Pairwise comparisons using t tests with pooled SD
data: females$body_mass_g and females$species
Adelie Chinstrap
Chinstrap 0.0066 -
Gentoo <2e-16 <2e-16
P value adjustment method: none
\(\to\) \({K \choose 2}\) tests : Multiple testing problems.
\(t\) tests - Model
Model :
\(n_s\) penguins, for species \(s \in S = \{adelie, chinstrap, gentoo\}\)

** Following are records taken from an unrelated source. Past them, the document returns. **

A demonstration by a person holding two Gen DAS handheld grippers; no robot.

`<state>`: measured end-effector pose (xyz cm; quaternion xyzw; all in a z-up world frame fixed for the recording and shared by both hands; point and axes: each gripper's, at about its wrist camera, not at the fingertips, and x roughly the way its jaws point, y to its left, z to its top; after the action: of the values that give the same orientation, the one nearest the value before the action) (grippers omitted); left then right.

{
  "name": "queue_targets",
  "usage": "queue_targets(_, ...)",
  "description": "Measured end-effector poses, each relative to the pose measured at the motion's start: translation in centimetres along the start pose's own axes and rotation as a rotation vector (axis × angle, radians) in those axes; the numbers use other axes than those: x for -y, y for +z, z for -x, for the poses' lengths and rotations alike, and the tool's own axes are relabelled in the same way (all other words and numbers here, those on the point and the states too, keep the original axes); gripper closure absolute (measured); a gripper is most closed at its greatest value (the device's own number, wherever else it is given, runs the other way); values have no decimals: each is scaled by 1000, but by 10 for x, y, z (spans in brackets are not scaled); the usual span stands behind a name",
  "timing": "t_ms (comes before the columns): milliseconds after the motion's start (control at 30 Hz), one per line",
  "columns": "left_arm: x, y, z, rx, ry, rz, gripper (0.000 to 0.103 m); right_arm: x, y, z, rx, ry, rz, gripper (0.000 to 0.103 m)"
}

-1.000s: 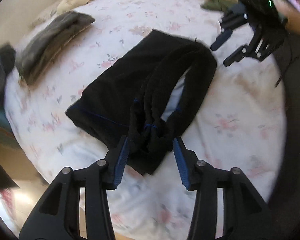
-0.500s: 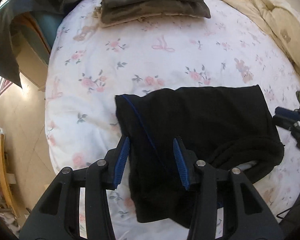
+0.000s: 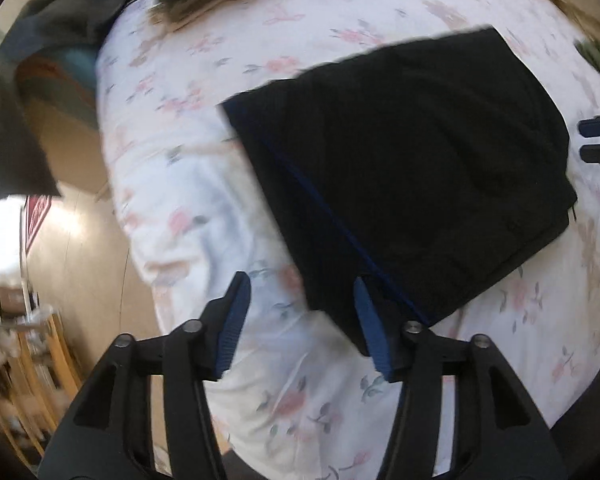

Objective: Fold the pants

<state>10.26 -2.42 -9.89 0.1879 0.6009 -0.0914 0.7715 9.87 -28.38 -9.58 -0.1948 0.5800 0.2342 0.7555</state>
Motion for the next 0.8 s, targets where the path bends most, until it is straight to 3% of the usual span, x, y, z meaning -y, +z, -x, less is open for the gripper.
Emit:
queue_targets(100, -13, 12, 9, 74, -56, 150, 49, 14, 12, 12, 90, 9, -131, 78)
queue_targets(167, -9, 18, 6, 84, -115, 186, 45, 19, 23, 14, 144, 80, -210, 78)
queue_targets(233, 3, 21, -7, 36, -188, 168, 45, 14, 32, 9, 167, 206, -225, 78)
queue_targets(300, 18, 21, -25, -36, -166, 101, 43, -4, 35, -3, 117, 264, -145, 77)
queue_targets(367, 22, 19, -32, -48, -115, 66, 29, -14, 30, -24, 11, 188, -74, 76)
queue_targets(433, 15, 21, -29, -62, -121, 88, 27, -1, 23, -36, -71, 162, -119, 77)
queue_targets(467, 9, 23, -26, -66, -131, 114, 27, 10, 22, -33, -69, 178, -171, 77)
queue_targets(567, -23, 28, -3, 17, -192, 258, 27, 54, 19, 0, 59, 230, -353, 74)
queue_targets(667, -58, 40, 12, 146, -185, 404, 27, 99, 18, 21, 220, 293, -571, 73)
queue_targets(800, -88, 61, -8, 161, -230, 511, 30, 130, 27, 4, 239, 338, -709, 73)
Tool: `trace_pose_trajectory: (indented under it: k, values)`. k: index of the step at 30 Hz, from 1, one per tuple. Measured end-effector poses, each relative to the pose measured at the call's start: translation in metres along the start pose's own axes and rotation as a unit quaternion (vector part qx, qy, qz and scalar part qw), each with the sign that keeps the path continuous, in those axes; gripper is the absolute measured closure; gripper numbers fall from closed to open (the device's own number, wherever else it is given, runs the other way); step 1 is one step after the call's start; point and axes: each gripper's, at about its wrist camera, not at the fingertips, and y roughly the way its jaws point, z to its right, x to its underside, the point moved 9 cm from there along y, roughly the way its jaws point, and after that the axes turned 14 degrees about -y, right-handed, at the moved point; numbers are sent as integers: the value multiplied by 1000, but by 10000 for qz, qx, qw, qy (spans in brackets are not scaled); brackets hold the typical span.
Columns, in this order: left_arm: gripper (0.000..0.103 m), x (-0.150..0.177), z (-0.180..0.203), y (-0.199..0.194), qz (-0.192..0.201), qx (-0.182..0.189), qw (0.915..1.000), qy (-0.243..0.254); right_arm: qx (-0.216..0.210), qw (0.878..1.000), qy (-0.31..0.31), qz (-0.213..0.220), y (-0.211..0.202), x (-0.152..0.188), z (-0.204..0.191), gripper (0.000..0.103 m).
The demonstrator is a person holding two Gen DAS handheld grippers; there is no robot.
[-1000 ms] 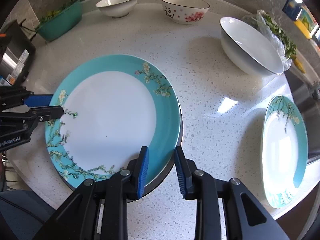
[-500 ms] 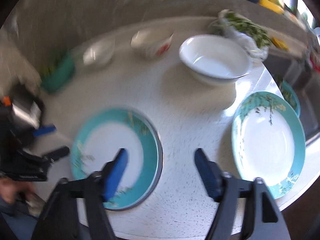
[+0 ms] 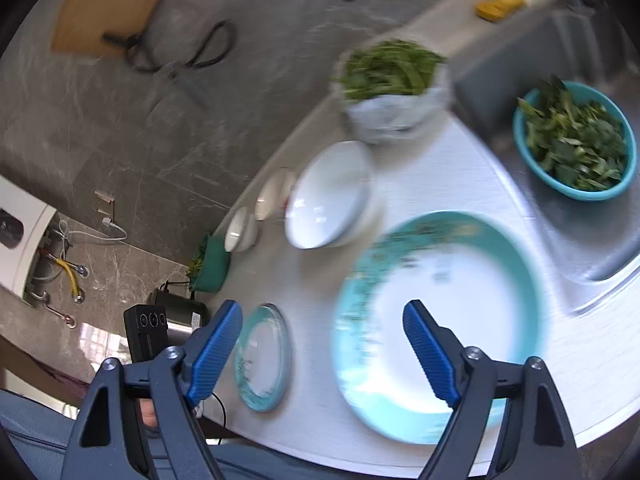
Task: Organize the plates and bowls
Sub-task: 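Open both grippers and release the teal floral plate, then move both grippers to the rim of the second teal floral plate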
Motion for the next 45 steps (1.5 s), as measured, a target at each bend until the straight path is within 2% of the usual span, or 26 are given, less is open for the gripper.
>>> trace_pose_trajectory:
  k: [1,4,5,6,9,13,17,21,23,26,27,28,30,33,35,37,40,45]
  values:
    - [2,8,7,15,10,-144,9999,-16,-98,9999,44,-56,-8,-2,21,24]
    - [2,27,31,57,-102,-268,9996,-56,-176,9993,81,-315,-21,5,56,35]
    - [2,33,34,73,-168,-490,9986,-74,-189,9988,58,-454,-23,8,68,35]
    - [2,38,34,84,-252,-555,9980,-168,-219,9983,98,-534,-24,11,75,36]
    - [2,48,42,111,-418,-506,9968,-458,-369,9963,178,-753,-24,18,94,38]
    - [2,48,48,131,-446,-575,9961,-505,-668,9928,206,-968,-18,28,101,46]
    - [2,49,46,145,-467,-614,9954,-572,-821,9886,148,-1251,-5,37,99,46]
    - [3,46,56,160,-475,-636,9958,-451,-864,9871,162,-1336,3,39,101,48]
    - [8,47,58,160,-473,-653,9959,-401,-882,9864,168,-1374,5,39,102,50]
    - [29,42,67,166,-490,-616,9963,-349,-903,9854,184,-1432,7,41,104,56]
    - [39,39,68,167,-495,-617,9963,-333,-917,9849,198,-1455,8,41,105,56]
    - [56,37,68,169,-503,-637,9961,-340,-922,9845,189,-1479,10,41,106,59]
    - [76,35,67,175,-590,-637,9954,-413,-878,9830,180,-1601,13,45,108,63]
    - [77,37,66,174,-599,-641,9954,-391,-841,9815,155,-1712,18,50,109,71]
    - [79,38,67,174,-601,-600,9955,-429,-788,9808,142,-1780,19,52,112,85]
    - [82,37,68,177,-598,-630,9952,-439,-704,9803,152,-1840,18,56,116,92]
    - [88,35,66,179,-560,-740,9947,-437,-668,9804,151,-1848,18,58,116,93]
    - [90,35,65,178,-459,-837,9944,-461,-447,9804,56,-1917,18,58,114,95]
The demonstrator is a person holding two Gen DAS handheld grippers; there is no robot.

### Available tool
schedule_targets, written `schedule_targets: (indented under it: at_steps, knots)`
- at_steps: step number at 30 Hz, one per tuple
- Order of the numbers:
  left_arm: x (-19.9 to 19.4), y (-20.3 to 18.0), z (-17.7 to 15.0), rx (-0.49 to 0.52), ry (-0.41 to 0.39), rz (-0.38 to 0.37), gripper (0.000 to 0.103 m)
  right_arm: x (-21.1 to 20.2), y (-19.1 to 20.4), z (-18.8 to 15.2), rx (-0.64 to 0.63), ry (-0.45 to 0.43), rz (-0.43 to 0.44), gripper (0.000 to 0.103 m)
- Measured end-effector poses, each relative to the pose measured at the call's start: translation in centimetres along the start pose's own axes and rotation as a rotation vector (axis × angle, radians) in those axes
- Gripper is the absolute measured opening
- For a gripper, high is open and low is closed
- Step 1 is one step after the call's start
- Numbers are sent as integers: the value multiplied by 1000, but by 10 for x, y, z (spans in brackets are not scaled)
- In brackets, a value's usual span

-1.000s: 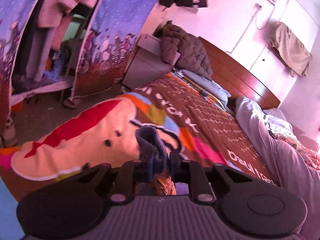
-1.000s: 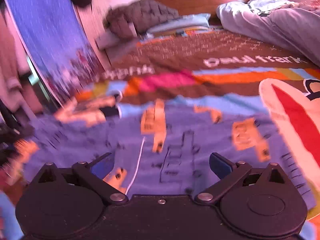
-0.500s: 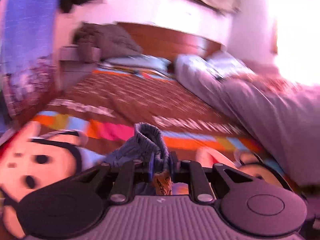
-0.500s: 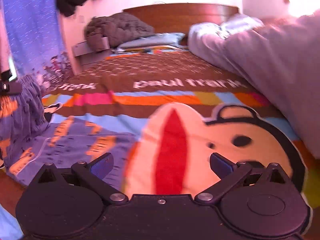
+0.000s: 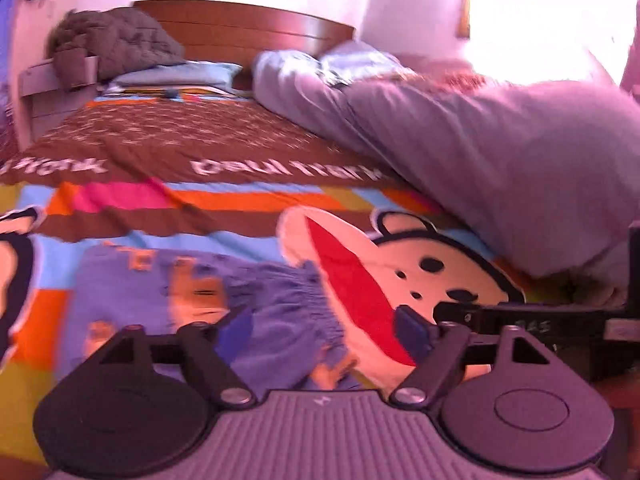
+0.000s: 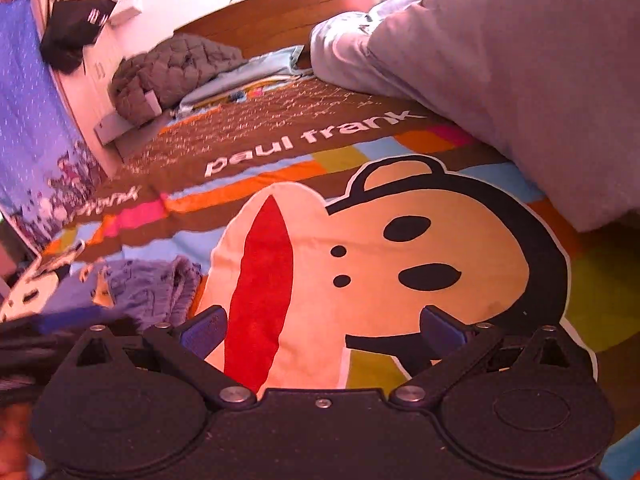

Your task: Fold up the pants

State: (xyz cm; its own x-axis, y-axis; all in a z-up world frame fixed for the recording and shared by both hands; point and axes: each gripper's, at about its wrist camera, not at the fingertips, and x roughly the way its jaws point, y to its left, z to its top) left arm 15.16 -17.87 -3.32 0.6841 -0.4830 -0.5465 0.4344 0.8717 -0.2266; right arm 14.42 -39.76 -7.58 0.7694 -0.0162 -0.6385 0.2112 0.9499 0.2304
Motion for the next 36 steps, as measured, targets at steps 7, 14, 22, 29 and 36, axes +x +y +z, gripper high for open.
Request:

\(y^s_{i}\) : mass (g) of a female penguin of species \(s\) , \(1 \leq i \leq n_s\)
\(y^s_{i} \sim \mathcal{N}(\mu_s, \sigma^2)\) iid for any species \(s\) .
Pairwise Tests :
\[
\mathcal{H}^{s_1,s_2}_0:~ \mu_{s_1} = \mu_{s_2} \quad \text{vs} \quad \mathcal{H}^{s_1,s_2}_1:~\mu_{s_1} \neq \mu_{s_2}
\text{ for any pair } (s_1,s_2) \text{ of species}.
\]
Global Tests can we do ?
\[
\mathcal{H}_0:~\mu_a = \mu_c = \mu_g \quad \text{vs} \quad \mathcal{H}_1:~\exists s_1, s_2 \in S ~|~ \mu_{s_1} \neq \mu_{s_2} ?
\]
One-way ANOVA
\(S\) a set of \(|S| = K\) groups;
\(\mathbf{y}\) the vector of all data, length \(n = \sum_{k=1}^K n_k\) ;
\(\mathbf{X}\) the matrix of size \(n \times K\) , such that:
\(\mathbf{X}_1 = \mathbb{1}_{n}\) is the intercept (vector column)
\(\mathbf{X}_k = \mathbb{1}(S_k)\) the indicator of group \(k\) , \(2 \leq k \leq K\) .
\(x_{ik} = 1\) if individual \(i\) is in group \(k\) , and \(0\) otherwise.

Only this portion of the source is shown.